Jean-Claude Guillebaud entame avec La vie vivante (éditions Les arènes) un nouveau cycle d’analyses sur l’évolution de nos sociétés. Après l’examen des désarrois, il se penche maintenant sur les nouvelles dominations, dressant un portait sans concession des tendances contemporaines dévoilées à travers les transformations technologiques et les idéologies que tracent ceux qu’il désigne comme technoprophètes. Contrairement à ses précédents livres, cet essai est animé d’une inquiétude sourde et d’un sentiment d’urgence, avec un ton combatif revendiqué ouvertement par l’auteur qui de ce fait, se place dans la mouvance de ce courant de pensée visant à refuser la fatalité de l’avenir et de renouer avec la maîtrise d’un destin de civilisation qu’on souhaite à image humaine. Si Stéphane Hessel nous invite à nous indigner et Edgar Morin à emprunter et construire d’autres voies, alors Jean-Claude Guillebaud propose d’être attentif et de bien observer où semble nous conduire cette combinaison associant les nouvelles dominations, les soumissions aux marchés et le dispositif technologique dont l’un des effets est de produire une post-humanité débarrassée des limites et travers du corps humain. C’est d’ailleurs ce thème qui, développé dans les chapitres 5 et 8, donne le ton final à cet essai qui tente de mettre à jour une sorte de nouvelle gnose basée sur les artifices technologiques, visant à fustiger le corps, ce tombeau de l’âme pour reprendre une formule platonicienne. Oui, sauf que ce corps n’est plus placé en face d’une âme d’essence divine, comme dans les gnoses platonicienne ou chrétienne, mais face à une âme nouvelle, créée par l’homme secondée par les machines technologiques douées d’une puissance de calcul sans précédent. Et même d’une possibilité de fournir à profusion de l’intelligence artificielle permettant de supplanter les limites du cerveau humain et de façonner un monde débarrassé de ses pathologies ambiantes. La machine serait plus fiable pour décider des affaires sociales.

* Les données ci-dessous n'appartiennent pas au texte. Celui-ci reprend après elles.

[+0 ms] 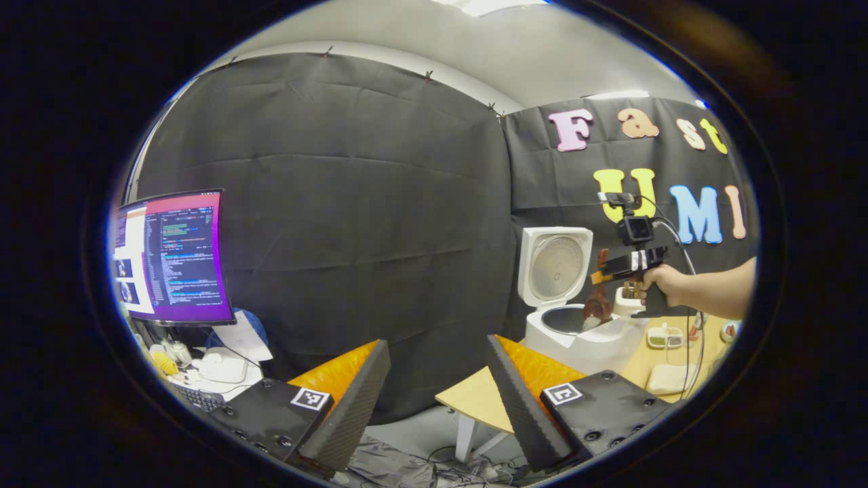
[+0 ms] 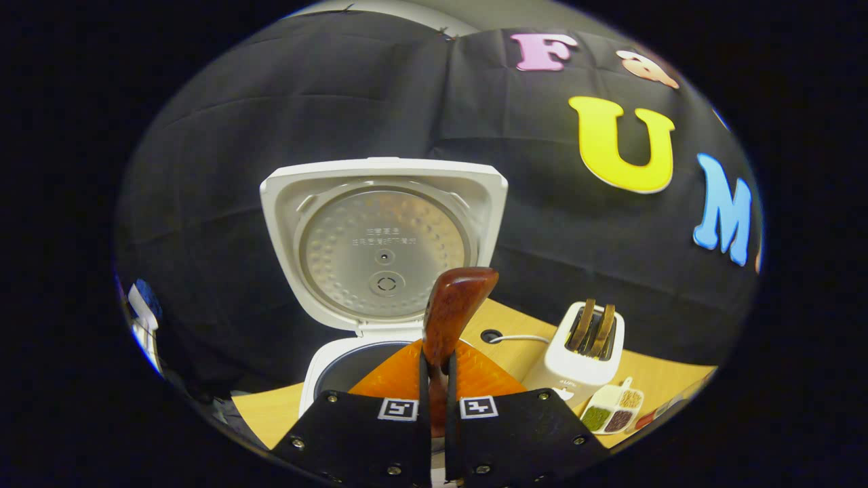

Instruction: Close the left gripper, press the button to open the rice cooker; take a wooden spoon from the chopstick holder with the right hand, scoop a spoonful of rice and pour it into the rice cooker, then put the wooden spoon back into the chopstick holder.

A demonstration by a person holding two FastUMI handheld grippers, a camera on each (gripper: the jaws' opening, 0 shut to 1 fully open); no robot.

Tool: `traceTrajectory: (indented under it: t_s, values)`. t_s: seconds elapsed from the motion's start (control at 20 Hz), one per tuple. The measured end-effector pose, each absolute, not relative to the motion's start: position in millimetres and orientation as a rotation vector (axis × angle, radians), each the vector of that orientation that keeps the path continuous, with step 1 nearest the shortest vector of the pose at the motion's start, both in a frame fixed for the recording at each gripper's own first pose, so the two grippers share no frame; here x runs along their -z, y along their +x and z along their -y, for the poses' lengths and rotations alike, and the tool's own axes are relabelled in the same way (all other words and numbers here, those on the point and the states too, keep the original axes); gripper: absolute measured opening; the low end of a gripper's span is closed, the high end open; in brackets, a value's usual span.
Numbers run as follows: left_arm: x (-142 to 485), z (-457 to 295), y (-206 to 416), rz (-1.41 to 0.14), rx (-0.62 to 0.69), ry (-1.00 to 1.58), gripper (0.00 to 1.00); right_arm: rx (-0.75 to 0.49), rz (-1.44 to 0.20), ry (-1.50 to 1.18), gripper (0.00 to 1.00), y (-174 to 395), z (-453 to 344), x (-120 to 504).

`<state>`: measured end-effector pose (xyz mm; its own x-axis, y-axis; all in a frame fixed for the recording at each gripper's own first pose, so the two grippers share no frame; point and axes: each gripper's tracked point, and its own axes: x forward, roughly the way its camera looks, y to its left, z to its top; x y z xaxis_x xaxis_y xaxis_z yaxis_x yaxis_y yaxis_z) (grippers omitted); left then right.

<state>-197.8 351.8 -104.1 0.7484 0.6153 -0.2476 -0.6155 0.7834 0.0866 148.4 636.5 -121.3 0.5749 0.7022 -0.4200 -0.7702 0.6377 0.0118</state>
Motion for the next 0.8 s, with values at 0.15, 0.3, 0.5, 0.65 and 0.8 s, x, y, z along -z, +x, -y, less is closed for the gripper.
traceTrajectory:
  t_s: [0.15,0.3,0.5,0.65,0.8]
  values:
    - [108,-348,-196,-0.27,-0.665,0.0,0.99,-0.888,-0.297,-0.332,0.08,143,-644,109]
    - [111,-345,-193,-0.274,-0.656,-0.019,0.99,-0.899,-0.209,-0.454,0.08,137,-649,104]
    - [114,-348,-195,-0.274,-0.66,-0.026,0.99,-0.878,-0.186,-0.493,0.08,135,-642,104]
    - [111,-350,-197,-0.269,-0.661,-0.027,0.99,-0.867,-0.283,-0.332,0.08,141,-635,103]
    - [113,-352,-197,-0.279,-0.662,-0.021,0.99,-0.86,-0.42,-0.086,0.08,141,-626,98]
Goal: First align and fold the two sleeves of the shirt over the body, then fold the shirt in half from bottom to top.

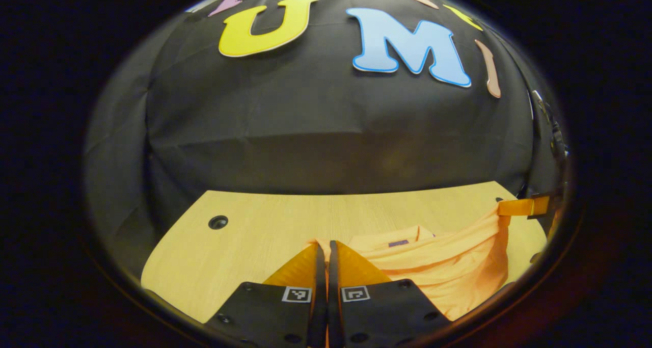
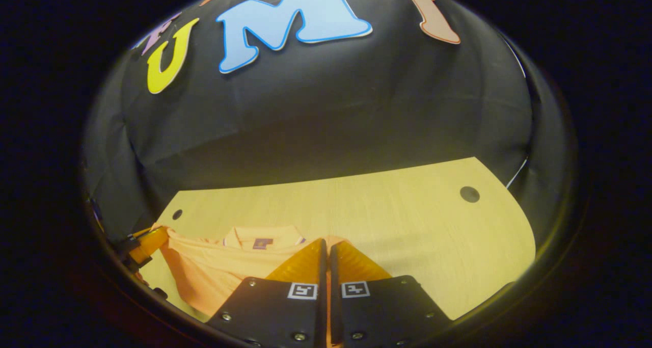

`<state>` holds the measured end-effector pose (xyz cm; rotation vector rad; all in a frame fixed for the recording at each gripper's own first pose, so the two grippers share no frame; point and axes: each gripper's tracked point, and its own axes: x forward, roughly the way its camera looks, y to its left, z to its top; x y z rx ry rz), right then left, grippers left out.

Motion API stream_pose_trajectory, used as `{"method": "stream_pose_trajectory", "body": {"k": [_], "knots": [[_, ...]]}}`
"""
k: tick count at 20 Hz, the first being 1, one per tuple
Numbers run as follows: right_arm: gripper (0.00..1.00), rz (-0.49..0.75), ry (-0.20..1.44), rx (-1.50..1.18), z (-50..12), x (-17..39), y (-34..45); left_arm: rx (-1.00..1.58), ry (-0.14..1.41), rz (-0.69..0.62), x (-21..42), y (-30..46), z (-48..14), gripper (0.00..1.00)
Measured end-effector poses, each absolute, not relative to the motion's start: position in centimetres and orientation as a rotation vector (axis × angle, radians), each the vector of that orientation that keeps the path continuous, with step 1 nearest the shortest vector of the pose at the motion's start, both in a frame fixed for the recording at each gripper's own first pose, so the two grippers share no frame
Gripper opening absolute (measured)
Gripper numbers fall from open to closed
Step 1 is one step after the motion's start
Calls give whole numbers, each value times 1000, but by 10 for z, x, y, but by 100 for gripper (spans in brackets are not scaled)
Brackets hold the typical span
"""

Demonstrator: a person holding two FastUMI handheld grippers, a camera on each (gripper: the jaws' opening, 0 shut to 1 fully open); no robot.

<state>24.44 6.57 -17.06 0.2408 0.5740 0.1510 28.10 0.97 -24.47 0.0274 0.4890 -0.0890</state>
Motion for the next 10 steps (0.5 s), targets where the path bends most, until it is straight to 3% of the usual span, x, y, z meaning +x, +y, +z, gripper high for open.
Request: {"method": "stream_pose_trajectory", "body": {"k": [10], "knots": [[4,114,655,154,-211,255,65,73,544,-67,293,7,-279,7]]}}
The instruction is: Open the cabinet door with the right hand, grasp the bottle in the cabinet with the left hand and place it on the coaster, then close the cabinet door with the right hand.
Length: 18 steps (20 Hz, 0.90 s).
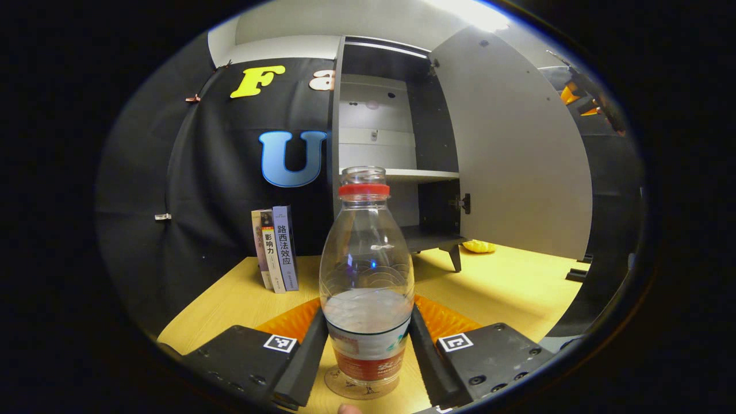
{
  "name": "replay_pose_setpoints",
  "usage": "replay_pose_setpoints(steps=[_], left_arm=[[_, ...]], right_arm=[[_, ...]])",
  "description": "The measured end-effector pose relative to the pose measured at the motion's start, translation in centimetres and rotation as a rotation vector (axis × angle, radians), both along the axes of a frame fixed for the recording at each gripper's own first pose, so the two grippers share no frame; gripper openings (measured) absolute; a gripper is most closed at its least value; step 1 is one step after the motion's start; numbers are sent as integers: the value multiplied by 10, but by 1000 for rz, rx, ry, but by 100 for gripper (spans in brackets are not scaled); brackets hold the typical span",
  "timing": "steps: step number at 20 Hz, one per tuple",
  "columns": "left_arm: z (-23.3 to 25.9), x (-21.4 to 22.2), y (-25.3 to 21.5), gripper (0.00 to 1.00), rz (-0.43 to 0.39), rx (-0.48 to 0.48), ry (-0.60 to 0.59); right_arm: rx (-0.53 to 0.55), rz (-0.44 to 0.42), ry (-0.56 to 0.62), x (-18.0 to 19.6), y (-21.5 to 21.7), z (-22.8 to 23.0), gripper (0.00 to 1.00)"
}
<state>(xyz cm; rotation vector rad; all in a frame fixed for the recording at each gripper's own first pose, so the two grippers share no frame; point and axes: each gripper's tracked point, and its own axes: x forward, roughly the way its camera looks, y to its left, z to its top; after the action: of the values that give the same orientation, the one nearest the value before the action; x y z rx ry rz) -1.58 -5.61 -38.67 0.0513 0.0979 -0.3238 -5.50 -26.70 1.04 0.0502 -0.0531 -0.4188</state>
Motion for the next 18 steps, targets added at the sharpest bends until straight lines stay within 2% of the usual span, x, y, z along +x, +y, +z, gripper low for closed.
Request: replay_pose_setpoints(steps=[5,13,18], left_arm=[[-21,8,9,75,7,-14,-17],[-41,10,7,78,19,-12,10],[-41,8,8,94,22,-34,47]], right_arm=[[58,-39,-25,-12,-6,8,97],[4,-13,14,-11,13,5,97],[14,-12,24,-12,10,-2,98]])
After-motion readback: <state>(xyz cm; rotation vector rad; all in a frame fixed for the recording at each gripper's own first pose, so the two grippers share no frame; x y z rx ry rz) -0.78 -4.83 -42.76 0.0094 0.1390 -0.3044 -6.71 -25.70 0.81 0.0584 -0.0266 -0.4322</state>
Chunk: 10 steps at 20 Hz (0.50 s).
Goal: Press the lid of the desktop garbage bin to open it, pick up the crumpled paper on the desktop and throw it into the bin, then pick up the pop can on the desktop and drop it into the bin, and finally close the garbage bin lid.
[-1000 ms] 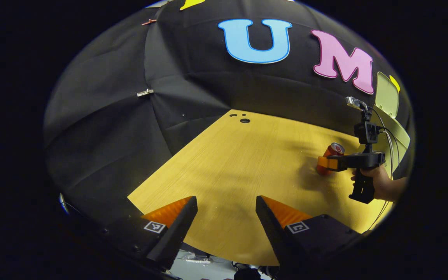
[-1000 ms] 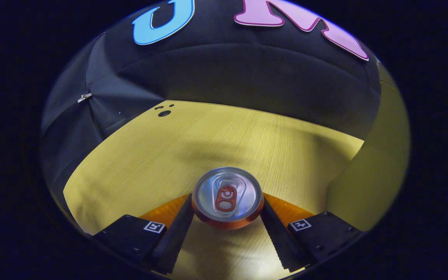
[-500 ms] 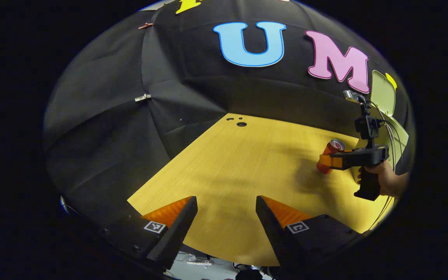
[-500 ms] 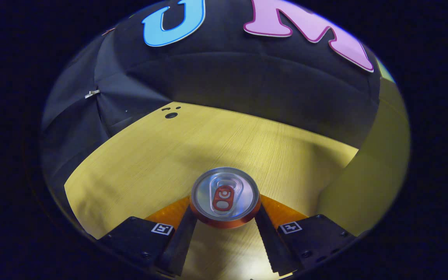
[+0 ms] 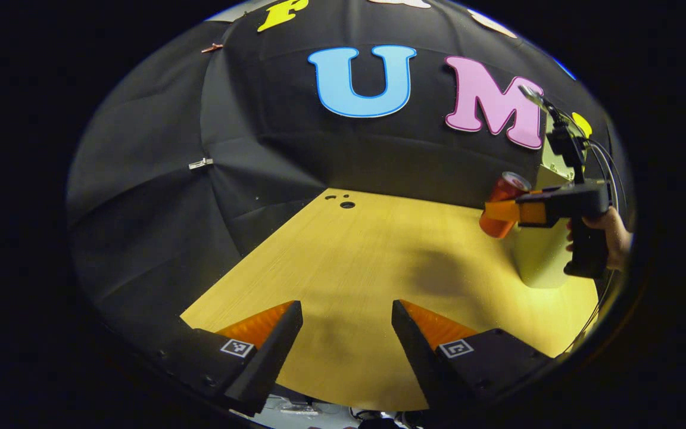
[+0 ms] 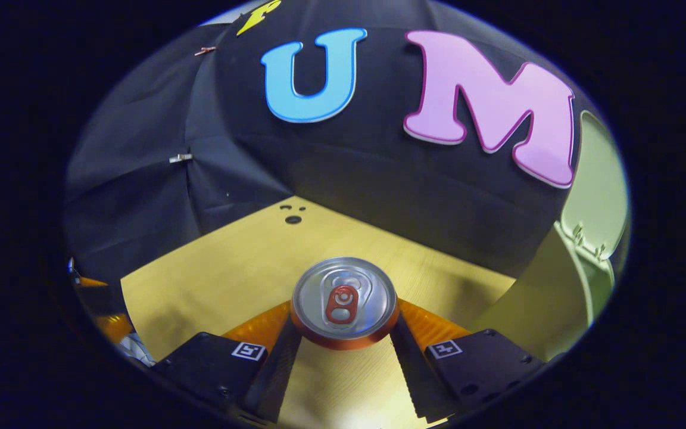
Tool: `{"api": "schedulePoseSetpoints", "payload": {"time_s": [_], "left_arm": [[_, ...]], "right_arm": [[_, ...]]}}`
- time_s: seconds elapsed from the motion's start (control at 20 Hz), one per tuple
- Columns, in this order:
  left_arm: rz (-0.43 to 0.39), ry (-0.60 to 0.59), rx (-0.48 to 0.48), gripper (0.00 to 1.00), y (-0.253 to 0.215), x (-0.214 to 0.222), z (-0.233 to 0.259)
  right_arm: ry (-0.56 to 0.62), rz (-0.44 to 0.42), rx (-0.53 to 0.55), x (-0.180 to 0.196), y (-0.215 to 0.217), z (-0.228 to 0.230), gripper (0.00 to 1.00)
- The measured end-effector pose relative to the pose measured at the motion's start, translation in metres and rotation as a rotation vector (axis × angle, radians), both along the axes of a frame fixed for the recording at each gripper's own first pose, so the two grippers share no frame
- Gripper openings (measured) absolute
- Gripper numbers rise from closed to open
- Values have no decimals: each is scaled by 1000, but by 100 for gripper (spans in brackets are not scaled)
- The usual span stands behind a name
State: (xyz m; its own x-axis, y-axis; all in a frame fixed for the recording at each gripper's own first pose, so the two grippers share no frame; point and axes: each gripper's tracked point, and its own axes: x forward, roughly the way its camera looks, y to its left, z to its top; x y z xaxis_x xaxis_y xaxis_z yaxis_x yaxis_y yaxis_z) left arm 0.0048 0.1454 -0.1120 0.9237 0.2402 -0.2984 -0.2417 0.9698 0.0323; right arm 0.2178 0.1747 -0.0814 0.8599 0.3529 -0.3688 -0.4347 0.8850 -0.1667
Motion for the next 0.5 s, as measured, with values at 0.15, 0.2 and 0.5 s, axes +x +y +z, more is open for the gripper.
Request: {"api": "schedulePoseSetpoints", "payload": {"time_s": [0.15, 0.2, 0.5], "left_arm": [[-34, -21, -36, 97, -5, 3, -1], [-49, -25, -42, 97, -6, 4, 0], [-112, -31, -5, 97, 10, 8, -1]], "right_arm": [[-81, -9, 27, -11, -4, 56, 83], [-104, -5, 30, -11, -3, 71, 83], [-207, -114, 31, -28, -41, 138, 83]]}}
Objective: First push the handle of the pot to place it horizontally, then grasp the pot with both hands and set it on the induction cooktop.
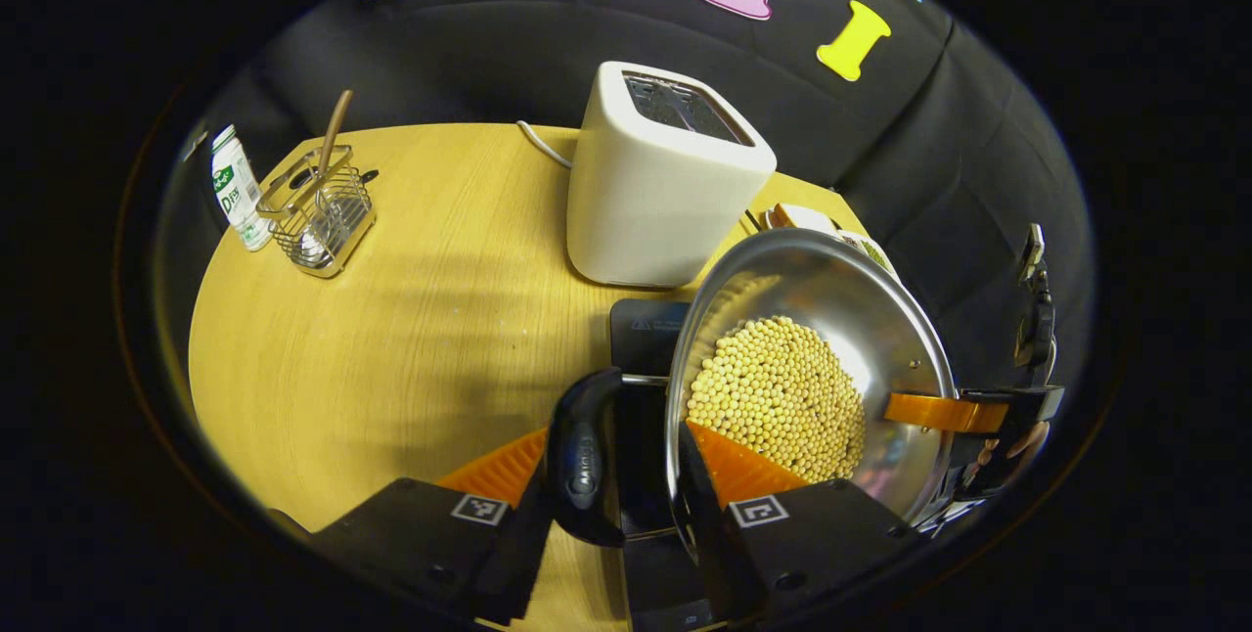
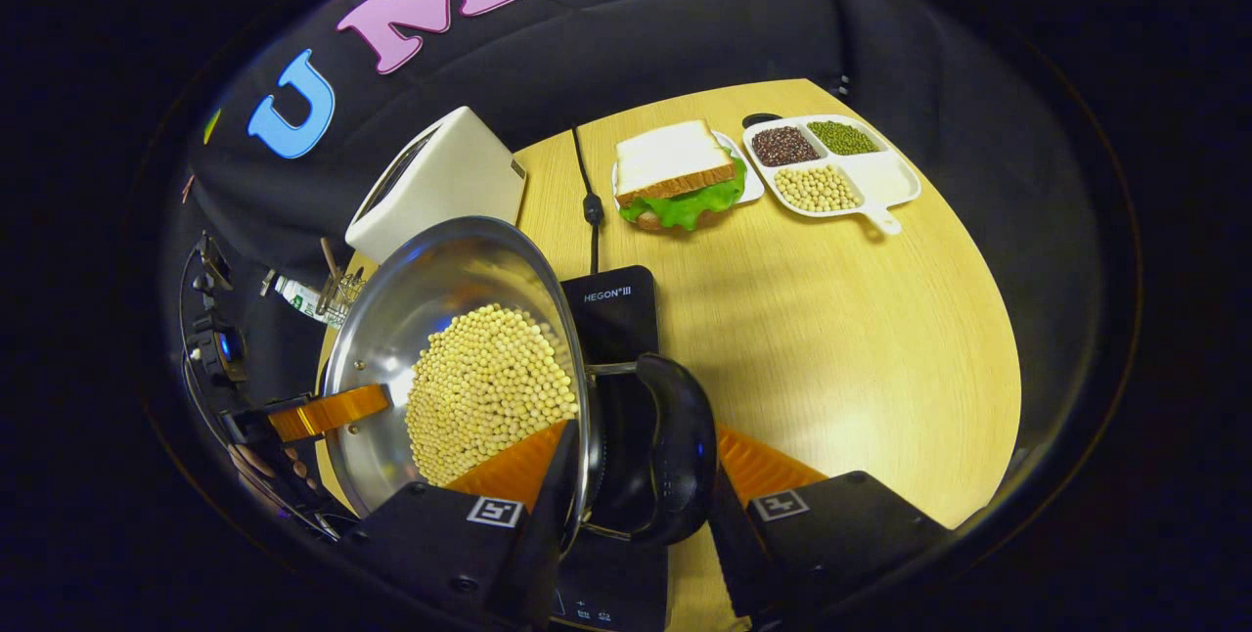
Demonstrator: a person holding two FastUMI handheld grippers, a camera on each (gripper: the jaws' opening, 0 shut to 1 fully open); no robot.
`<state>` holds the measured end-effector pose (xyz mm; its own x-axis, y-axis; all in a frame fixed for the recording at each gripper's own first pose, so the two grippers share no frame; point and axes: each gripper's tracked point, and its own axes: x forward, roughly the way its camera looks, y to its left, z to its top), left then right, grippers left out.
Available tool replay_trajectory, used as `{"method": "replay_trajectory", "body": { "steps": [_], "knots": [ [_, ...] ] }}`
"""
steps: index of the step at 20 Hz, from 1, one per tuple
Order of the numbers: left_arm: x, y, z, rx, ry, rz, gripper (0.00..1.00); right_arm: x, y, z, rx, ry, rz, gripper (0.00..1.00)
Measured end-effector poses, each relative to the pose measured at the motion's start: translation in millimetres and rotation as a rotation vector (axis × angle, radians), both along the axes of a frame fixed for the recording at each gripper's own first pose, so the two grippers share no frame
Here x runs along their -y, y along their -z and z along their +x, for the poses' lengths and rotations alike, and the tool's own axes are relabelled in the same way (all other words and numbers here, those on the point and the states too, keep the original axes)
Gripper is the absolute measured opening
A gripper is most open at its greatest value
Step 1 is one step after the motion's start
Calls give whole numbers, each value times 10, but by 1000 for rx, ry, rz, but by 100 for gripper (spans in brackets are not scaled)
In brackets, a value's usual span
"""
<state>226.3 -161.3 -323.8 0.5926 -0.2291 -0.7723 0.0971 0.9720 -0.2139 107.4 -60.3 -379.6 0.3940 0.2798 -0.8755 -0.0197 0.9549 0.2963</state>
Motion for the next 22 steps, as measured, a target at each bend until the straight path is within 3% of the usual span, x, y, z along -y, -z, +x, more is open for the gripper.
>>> {"method": "replay_trajectory", "body": {
  "steps": [1,2,3,4,8,14,16,22],
  "knots": [
    [8,8,-20,-5,-7,1,72,0,-29,-8,2,2,7,82],
    [12,-1,-34,-6,-19,-2,84,22,-48,11,10,9,7,89],
    [13,-38,-75,-2,-28,-12,89,47,-108,18,20,18,10,98],
    [20,-85,-112,3,-37,-18,97,76,-141,19,28,24,11,100],
    [-18,-332,-268,61,-69,3,96,219,-402,79,119,14,-16,99],
    [-119,-1086,-614,243,-90,67,96,310,-1287,121,387,-32,-92,99],
    [-238,-1352,-738,326,-101,124,95,343,-1617,87,486,-7,-124,99],
    [-626,-2362,-1182,590,-196,111,96,399,-2644,-144,763,74,-170,99]
  ]
}}
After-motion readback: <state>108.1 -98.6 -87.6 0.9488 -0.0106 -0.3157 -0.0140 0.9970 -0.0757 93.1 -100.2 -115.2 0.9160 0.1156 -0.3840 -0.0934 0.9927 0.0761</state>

Une nouvelle pudibonderie se dessine. Cette idée étrange semble bien indiquer quelques tendances précises concernant le rapport de l’humain au corps. L’histoire nous enseigne que des mouvances d’inspiration gnostique, souvent chrétienne, ont enseigner à se méprendre du corps, à s’en méfier, voire à le détester. Ces doctrines basées sur un moralisme strict ont perduré pendant des siècles, se métamorphosant pour emprunter cette figure presque archétypale du moralisme bourgeois d’inspiration catholique largement présent dans le courant du 19ème siècle. D’autres options plus radicales prônent l’ascétisme, l’abstinence, voire même le dolorisme. Dans le chapitre 5, Guillebaud ne manque pas d’audace en traçant un parallèle entre le rapport à la vie conçu par les technoprophètes et le rapport au corps quasi-maladif qu’il a recensé non seulement dans les anciennes gnoses mais dans pratiquement toutes les grandes cultures de civilisation adossées aux grandes religions pluriséculaires. La défiance face au corps et à la sexualité se trouve en effet dans des pays traversés par l’islam, l’hindouisme, le bouddhisme et bien évidemment la chrétienté. Et voilà qu’une autre forme de défiance face à la vie émane des mouvances adossées au scientisme comme par exemple la cyberpunk attitude, l’extropisme, le culte de la singularité et toutes ces tendances prônant une transformation assistée de l’homme, rassemblées dans la catégorie du post-humanisme ou trans-humanisme.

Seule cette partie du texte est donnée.